School Districts Try out Lighted Signs on School Buses
published on January 05, 2021 by Sonia Mastros
School bus safety is one of the foremost concerns for any school transportation program - and there is no shortage of companies trying to sell you upgrades in the name of safety. Sorting through them in terms of cost vs benefit can be difficult, particularly with so many high-tech solutions entering the market.
But, what if one of the best school bus safety measures is also among the cheapest and easiest to implement? Many districts are coming to believe that simply adding more lights to their buses can keep students safe - and there's plenty of reason to believe that's the case.
The Safety Benefits of Adding More Lights To Your School Buses
One of the most recent initiatives was reported by SchoolBusFleet, where a district in New York began adding illuminated "school bus" signs to the fronts and backs of their buses. It seems so simple as to be common sense, yet it appears that the illuminated signs - created by First Light Safety - are among the first of their kind.
According to First Light, the signs can be seen at distances of at least 1,000 feet. This is particularly important at night. From a long way away, it may be difficult for drivers to properly interpret the pattern of lights on the back of a school bus. Are they lights from a single vehicle, or a trick of perspective coming from multiple vehicles? Without more context, it's difficult to tell - but a big bright "school bus" sign eliminates any doubt.

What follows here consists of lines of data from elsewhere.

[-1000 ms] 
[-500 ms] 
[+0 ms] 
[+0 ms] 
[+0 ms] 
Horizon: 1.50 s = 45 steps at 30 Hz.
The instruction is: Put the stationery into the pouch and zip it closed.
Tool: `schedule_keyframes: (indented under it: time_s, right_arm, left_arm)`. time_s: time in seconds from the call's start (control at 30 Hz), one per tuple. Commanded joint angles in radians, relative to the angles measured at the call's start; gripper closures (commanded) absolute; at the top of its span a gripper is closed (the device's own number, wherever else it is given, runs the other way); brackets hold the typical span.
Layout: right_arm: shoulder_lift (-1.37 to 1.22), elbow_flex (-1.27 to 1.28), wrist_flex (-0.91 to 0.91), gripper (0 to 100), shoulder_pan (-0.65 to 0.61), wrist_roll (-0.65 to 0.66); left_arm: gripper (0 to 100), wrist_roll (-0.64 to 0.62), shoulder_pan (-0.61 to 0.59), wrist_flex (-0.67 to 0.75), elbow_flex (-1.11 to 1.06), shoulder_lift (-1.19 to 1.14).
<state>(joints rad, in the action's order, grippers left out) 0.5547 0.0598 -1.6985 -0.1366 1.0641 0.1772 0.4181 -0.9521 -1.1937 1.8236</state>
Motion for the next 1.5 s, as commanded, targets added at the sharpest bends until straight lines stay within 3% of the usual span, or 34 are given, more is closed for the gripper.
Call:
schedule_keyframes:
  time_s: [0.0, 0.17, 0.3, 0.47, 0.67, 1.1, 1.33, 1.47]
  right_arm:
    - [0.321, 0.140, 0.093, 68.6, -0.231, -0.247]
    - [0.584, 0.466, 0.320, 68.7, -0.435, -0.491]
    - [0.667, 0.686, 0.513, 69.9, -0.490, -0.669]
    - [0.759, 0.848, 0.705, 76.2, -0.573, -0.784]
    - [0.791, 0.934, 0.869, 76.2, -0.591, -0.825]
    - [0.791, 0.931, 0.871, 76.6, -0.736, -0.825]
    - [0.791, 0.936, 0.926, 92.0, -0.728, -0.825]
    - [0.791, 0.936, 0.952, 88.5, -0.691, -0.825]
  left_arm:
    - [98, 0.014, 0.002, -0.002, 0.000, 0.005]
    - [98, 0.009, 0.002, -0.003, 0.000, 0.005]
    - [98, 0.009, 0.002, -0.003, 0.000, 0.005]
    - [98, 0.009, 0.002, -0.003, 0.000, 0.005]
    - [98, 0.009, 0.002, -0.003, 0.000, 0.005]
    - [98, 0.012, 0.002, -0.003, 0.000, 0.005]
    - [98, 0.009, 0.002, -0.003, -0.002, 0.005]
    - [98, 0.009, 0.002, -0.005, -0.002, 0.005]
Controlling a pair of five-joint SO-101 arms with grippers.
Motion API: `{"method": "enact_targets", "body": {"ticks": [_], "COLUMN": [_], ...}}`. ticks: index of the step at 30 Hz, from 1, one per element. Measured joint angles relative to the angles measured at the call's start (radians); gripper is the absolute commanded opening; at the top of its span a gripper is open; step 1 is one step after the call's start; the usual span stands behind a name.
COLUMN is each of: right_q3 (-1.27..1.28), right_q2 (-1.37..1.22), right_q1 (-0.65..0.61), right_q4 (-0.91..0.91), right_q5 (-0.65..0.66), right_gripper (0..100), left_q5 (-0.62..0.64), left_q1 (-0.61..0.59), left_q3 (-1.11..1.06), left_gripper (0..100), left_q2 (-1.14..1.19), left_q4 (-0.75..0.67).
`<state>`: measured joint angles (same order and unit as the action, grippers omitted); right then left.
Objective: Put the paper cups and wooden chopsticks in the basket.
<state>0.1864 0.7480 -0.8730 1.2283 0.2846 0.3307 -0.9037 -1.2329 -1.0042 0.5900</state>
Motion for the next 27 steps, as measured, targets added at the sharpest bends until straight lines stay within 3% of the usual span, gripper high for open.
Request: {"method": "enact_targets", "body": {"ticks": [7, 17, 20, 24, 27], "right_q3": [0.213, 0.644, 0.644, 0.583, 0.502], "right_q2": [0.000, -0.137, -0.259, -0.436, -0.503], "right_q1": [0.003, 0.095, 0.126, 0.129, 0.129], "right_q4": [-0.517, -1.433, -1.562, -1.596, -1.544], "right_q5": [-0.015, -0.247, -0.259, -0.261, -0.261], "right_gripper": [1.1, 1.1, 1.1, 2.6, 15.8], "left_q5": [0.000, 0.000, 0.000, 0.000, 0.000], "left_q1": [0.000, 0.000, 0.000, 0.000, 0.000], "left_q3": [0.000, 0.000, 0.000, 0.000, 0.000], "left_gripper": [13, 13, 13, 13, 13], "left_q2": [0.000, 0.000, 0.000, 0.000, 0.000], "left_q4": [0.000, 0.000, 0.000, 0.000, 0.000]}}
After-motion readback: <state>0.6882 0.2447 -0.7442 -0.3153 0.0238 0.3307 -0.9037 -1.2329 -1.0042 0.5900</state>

We've also seen that extra lights can reduce illegal bus passing. Districts are always looking for ways to increase the effectiveness of their stop arms, and prevent other drivers from endangering children. The theory here is simply that many illegal passings don't happen because the driver is malicious, but that they fail to notice the bus stopping in time to safely stop. So they speed by.
Adding more lights to the back of the bus and the stop arm, especially flashing lights, will greatly reduce the chances of a driver failing to notice the stopping bus. Multiple districts have seen positive results this way!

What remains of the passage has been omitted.